Lars Krüsand, Die Hoffnung stirbt an keinem Dienstag … (Mat6286)

Worum es hier geht:

Gezeigt wird, wie man auf originelle Weise anregen kann, über ein Wort mal genauer nachzudenken – nicht in Definitionen, sondern in konkreten Beispiel-Situationen.

Denn die meisten Wörter sind nichts ohne eine Anschauung, die man damit verbindet.

Man nennt das „Konnotation“, also das Mit-Denken von Erinnerungen, die man mit einem Wort verbindet.

Von Nietzsche soll es eine sehr negative Vorstellung vom Wort „Hoffnung“ geben. Sogar das „größte Übel“ hat er sie wohl genannt.

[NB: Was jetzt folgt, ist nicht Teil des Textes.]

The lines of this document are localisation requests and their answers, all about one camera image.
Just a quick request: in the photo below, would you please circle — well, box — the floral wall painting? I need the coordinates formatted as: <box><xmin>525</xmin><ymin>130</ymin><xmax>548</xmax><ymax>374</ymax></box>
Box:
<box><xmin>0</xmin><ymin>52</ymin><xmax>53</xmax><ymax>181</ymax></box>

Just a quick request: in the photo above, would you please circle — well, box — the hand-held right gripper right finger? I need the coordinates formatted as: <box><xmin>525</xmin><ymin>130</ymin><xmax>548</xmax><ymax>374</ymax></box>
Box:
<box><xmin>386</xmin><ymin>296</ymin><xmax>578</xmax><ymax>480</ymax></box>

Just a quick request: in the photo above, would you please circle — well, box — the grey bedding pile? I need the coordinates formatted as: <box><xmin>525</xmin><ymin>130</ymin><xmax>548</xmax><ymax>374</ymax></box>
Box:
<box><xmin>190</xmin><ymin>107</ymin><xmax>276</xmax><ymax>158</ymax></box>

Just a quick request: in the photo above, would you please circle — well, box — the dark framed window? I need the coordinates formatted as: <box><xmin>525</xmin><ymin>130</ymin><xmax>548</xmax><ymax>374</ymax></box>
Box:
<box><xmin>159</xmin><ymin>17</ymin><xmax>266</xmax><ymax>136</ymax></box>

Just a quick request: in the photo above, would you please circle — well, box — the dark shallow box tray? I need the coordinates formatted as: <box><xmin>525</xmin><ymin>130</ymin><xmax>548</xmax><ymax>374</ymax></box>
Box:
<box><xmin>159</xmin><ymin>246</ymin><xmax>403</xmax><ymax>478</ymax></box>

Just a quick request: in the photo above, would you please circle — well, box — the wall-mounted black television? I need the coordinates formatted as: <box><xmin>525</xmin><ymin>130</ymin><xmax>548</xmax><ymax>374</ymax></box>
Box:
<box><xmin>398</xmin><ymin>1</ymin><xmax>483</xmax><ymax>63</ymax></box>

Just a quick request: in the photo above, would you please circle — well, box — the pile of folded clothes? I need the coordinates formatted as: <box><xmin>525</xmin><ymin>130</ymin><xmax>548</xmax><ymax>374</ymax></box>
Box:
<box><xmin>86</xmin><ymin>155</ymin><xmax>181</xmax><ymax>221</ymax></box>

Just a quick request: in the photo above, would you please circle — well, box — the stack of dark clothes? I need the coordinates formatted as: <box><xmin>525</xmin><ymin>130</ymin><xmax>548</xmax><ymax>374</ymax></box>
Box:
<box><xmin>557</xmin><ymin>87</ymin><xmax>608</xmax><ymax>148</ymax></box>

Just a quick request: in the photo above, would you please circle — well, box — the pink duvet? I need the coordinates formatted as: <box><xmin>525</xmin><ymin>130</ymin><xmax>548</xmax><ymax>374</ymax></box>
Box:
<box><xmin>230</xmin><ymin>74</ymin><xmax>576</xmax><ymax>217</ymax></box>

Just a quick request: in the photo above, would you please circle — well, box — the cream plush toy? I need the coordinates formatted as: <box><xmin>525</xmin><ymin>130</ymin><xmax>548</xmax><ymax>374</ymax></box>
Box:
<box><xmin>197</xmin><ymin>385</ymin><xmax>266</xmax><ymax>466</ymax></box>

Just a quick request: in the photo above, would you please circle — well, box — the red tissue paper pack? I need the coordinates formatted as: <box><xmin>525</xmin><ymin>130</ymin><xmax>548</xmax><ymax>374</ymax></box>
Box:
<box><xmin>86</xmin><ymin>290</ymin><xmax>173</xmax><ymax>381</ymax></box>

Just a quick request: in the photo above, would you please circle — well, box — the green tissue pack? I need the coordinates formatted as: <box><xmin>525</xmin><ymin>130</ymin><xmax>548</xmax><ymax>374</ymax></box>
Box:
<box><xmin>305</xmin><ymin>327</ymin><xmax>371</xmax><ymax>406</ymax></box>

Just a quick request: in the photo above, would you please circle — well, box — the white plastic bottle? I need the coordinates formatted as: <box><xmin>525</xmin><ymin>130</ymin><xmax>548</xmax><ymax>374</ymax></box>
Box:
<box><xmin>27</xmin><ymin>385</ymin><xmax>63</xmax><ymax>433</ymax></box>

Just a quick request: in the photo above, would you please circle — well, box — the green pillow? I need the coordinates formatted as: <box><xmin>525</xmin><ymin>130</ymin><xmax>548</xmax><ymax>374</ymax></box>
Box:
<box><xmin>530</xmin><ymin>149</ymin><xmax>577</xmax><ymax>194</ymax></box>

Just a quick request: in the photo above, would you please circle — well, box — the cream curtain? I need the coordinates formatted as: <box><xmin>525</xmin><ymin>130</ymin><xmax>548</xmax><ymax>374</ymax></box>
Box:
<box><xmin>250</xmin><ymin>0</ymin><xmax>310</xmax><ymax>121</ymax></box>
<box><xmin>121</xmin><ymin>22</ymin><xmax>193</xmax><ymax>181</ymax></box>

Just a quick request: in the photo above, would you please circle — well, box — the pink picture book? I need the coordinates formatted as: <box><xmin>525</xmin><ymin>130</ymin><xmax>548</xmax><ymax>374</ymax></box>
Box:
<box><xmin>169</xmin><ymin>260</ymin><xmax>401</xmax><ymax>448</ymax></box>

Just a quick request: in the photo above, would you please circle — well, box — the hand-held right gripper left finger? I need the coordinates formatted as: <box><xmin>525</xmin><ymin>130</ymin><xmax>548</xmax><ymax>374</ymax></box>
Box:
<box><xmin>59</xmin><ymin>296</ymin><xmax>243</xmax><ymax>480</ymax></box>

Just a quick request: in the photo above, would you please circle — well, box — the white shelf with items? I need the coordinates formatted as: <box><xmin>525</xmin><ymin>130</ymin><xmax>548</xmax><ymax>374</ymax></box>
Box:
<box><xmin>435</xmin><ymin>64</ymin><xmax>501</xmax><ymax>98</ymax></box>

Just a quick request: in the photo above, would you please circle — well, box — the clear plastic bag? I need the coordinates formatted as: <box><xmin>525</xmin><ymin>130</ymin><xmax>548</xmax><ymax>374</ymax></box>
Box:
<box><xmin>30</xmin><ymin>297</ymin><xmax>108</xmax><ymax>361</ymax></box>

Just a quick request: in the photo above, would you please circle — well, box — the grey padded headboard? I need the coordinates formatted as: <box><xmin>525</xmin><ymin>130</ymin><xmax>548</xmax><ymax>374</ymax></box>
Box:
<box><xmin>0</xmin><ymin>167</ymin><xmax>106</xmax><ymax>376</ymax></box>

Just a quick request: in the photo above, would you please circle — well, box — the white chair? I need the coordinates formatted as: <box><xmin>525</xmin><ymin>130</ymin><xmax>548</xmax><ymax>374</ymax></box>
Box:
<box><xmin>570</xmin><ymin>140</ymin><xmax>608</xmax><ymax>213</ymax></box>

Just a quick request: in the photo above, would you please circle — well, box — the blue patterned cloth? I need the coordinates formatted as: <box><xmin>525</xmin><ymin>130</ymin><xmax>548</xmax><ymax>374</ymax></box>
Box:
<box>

Was wir dem entgegensetzen:

Und was hinter diesem Text steckt:

Wir glauben, dass Nietzsches Bemerkung sehr beladen war mit Konnotationen. Nicht von ungefähr heißt es ja „Vorstellung“. Das kann man auch so verstehen, dass sich einem da etwas „vor-stellt“, „zwischen-stellt“ und uns den Zugang zur ganzen Fülle des Wortes „verstellt“.

Diese Formulierung in Anführungszeichen ist natürlich von Immanuel Kants „Ding an sich“ geklaut. Aber wir nennen das lieber Intertextualität und geben es auch gern zu.

Auf jeden Fall glauben wir, dass im Unterschied zu einer Welt, von der wir nie begreifen werden, wie sie wirklich ist, die uns aber immer auf die gleiche Weise trifft, wenn wir bei strömendem Regen ohne Schirm eine Wanderung machen oder mit dem Kopf durch irgendeine Wand wollen, Wörter einen unglaublichen Reichtum an Vorstellungen bereit halten.

Und damit dieser Satz jetzt nicht noch länger wird, nur kurz die Mahnung:

„Was du bei einem Wort denkst, ist nur ein Abglanz seiner Herrlichkeit.“

„Abglanz“ haben wir natürlich auch wieder einem berühmten Menschen gestohlen, aber das gehört zum Spiel mit Meinungen und Vorstellungen dazu:
„Am farbigen Abglanz haben wir das Leben“, Goethe in Faust, Zweiter Teil.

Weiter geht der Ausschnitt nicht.